*** DATA FOR ANALYSIS ***

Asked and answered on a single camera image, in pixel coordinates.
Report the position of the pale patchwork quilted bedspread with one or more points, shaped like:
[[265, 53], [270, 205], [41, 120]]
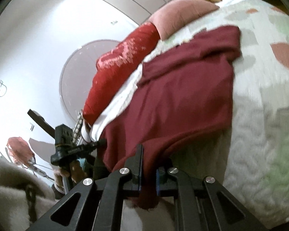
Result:
[[267, 149]]

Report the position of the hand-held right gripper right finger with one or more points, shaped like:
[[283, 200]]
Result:
[[162, 174]]

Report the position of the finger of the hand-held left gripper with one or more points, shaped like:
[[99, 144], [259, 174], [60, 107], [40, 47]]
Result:
[[94, 145], [42, 122]]

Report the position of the red embroidered bolster pillow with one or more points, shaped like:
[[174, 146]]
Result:
[[115, 77]]

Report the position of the person's left hand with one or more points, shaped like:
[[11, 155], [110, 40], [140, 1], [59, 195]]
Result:
[[73, 172]]

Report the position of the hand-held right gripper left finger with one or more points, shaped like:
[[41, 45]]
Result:
[[134, 163]]

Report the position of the red garment on hanger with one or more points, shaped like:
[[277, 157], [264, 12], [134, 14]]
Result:
[[19, 149]]

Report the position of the person's left forearm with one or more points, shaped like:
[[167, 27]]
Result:
[[12, 197]]

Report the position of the maroon fleece garment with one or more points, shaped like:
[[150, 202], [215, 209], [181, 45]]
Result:
[[183, 101]]

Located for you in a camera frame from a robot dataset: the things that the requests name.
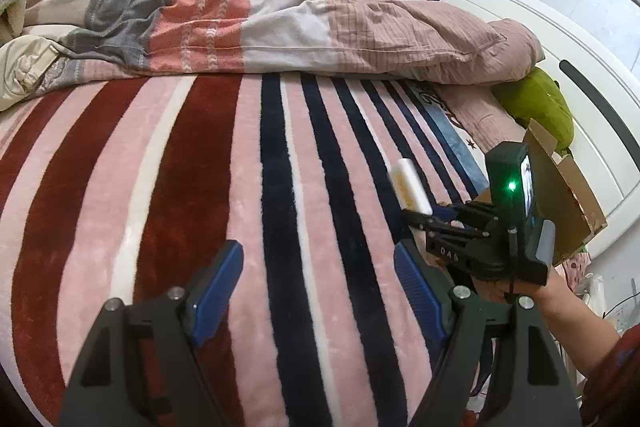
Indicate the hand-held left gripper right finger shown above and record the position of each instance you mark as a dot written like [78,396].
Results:
[417,292]

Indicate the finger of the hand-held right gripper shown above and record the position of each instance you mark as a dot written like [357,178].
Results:
[470,212]
[450,228]

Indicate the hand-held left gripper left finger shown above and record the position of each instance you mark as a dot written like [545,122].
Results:
[217,292]

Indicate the white rounded stick device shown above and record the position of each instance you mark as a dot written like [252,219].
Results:
[410,184]

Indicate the brown cardboard box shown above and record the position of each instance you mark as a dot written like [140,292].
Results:
[555,202]

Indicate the person's right forearm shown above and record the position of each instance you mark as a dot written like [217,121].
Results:
[570,322]

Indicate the pink pillow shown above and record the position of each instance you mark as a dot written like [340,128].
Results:
[480,124]

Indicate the striped plush bed blanket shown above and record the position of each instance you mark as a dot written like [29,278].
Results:
[200,187]

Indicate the green plush pillow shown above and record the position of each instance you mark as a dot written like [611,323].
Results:
[542,104]

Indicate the white bed headboard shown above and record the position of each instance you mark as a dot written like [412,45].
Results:
[590,72]

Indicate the pink grey striped duvet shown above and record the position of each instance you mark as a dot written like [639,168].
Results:
[250,17]

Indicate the beige cloth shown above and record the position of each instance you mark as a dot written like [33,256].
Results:
[30,72]

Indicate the cream fleece blanket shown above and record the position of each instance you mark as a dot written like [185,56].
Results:
[11,14]

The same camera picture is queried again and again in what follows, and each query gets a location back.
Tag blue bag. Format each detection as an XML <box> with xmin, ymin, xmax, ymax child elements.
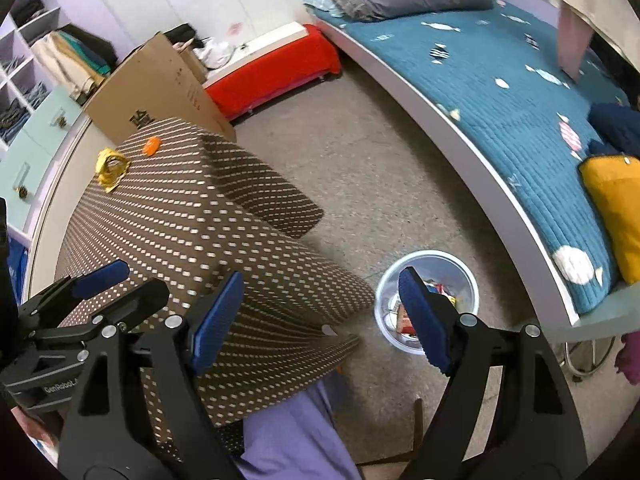
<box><xmin>7</xmin><ymin>240</ymin><xmax>31</xmax><ymax>301</ymax></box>

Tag pink garment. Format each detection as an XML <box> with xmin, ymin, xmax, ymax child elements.
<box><xmin>556</xmin><ymin>0</ymin><xmax>596</xmax><ymax>83</ymax></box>

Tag lilac staircase cabinet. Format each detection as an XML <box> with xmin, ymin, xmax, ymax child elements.
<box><xmin>0</xmin><ymin>0</ymin><xmax>121</xmax><ymax>241</ymax></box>

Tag light blue plastic bucket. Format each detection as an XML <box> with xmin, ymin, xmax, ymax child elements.
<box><xmin>374</xmin><ymin>250</ymin><xmax>480</xmax><ymax>356</ymax></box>

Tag light teal bunk bed frame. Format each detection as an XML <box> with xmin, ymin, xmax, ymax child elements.
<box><xmin>297</xmin><ymin>0</ymin><xmax>640</xmax><ymax>346</ymax></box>

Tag yellow jacket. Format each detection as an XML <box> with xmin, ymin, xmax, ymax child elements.
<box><xmin>579</xmin><ymin>155</ymin><xmax>640</xmax><ymax>286</ymax></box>

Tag black cloth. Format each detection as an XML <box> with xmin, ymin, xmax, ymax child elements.
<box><xmin>162</xmin><ymin>22</ymin><xmax>196</xmax><ymax>43</ymax></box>

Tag large cardboard box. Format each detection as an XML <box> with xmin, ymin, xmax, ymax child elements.
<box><xmin>85</xmin><ymin>32</ymin><xmax>237</xmax><ymax>146</ymax></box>

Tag person's purple trouser leg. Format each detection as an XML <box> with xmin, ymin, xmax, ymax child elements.
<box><xmin>235</xmin><ymin>375</ymin><xmax>363</xmax><ymax>480</ymax></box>

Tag black folded clothes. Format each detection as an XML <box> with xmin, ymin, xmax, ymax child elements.
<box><xmin>12</xmin><ymin>0</ymin><xmax>46</xmax><ymax>23</ymax></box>

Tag small cardboard box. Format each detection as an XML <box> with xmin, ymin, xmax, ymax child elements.
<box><xmin>177</xmin><ymin>45</ymin><xmax>208</xmax><ymax>83</ymax></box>

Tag cream hanging jacket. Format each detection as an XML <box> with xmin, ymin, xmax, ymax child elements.
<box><xmin>30</xmin><ymin>32</ymin><xmax>106</xmax><ymax>101</ymax></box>

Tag teal quilted bedsheet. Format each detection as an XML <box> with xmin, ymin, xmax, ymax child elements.
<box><xmin>305</xmin><ymin>0</ymin><xmax>636</xmax><ymax>313</ymax></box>

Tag red bench with white top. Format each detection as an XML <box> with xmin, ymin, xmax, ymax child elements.
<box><xmin>202</xmin><ymin>22</ymin><xmax>342</xmax><ymax>122</ymax></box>

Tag brown polka dot tablecloth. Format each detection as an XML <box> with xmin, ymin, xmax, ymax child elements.
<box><xmin>55</xmin><ymin>117</ymin><xmax>376</xmax><ymax>463</ymax></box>

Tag black hanging jacket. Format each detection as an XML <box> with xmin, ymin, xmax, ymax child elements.
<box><xmin>65</xmin><ymin>22</ymin><xmax>118</xmax><ymax>66</ymax></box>

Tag green hanging garment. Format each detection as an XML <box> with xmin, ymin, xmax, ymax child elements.
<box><xmin>55</xmin><ymin>30</ymin><xmax>111</xmax><ymax>76</ymax></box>

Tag chrome stool base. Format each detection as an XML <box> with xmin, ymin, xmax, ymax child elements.
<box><xmin>562</xmin><ymin>335</ymin><xmax>618</xmax><ymax>378</ymax></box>

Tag navy cloth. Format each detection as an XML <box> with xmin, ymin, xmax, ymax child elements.
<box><xmin>587</xmin><ymin>102</ymin><xmax>640</xmax><ymax>158</ymax></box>

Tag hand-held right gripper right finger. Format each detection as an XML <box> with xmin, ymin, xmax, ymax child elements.
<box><xmin>397</xmin><ymin>266</ymin><xmax>588</xmax><ymax>480</ymax></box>

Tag gold foil wrapper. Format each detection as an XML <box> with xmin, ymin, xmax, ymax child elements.
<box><xmin>96</xmin><ymin>147</ymin><xmax>132</xmax><ymax>193</ymax></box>

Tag dark plaid pillow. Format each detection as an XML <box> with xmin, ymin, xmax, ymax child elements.
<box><xmin>327</xmin><ymin>0</ymin><xmax>371</xmax><ymax>18</ymax></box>

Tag white cloth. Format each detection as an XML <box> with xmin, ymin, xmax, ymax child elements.
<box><xmin>192</xmin><ymin>37</ymin><xmax>236</xmax><ymax>68</ymax></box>

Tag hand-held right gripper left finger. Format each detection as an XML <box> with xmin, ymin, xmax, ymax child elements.
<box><xmin>57</xmin><ymin>271</ymin><xmax>246</xmax><ymax>480</ymax></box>

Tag folded jeans stack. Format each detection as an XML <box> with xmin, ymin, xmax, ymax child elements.
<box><xmin>0</xmin><ymin>87</ymin><xmax>48</xmax><ymax>143</ymax></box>

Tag magenta cloth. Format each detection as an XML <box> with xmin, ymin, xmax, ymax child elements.
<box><xmin>615</xmin><ymin>332</ymin><xmax>640</xmax><ymax>386</ymax></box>

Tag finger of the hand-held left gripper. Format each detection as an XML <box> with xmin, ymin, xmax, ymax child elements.
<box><xmin>17</xmin><ymin>260</ymin><xmax>131</xmax><ymax>322</ymax></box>
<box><xmin>89</xmin><ymin>279</ymin><xmax>170</xmax><ymax>334</ymax></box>

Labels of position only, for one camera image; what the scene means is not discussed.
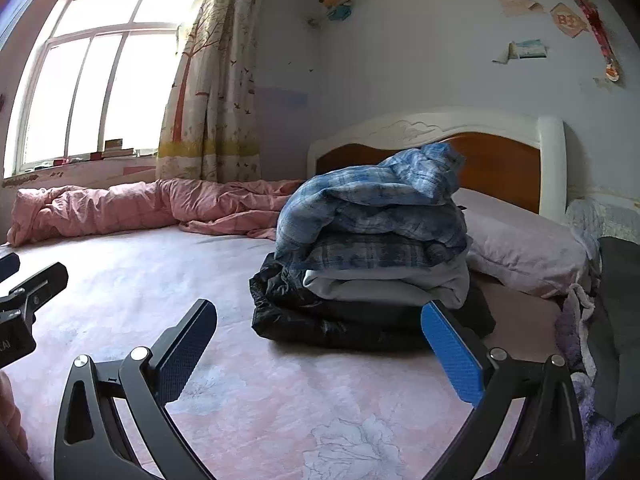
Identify person's left forearm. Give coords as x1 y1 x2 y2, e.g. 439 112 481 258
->
0 372 30 461

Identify pink duvet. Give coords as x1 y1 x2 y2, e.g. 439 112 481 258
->
7 178 306 247

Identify pale pink pillow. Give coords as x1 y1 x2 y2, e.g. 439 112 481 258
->
452 187 591 298

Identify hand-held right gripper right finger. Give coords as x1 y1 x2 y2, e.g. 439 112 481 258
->
421 299 585 480

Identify books on windowsill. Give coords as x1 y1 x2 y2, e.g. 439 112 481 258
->
90 138 136 161

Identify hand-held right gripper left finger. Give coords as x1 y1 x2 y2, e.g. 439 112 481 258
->
54 298 219 480

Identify red hanging ornament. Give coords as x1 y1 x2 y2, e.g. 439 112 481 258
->
567 0 623 83

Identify red bordered paper square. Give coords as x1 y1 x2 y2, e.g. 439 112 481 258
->
550 2 591 38

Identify white lace cloth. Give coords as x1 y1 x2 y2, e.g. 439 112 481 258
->
565 197 640 261

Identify tree print curtain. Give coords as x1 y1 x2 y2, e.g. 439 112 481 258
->
156 0 268 183

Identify white framed window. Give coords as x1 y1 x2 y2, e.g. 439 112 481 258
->
2 0 208 176

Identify white folded garment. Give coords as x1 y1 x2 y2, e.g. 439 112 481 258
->
302 260 471 311

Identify blue plaid shirt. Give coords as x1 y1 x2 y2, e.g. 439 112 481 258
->
274 142 468 273

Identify small wall picture card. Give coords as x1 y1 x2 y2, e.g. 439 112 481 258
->
507 39 548 61

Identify torn wall paper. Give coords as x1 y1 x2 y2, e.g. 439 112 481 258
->
496 0 545 17

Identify bed with pink sheet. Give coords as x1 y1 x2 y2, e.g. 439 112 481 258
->
0 187 601 480

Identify cartoon wall decoration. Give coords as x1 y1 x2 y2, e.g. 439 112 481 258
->
319 0 355 22

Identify black folded jacket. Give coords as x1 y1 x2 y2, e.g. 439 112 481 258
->
249 252 496 353

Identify purple fuzzy blanket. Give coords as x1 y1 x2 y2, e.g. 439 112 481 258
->
555 300 621 480

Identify wooden bed headboard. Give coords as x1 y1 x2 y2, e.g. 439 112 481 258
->
306 106 567 216

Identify grey clothes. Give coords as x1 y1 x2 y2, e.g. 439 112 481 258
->
585 237 640 431

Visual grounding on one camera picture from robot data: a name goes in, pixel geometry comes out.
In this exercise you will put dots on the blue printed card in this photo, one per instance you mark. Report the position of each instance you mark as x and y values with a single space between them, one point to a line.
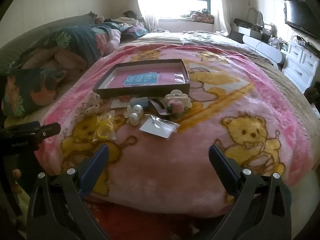
141 79

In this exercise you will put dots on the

*** End of DATA FOR ANALYSIS ***

▸ **WHAT TO PRODUCE**: Go through the data above and return each line containing the string "purple".

▸ **SOLUTION TO THE EXERCISE**:
Tag person's purple trouser leg. Format each detection as an XML <box> with xmin, ymin, xmax, ymax child elements.
Identify purple fuzzy blanket. Give coords as x1 y1 x2 y2, e.g. 439 112 481 258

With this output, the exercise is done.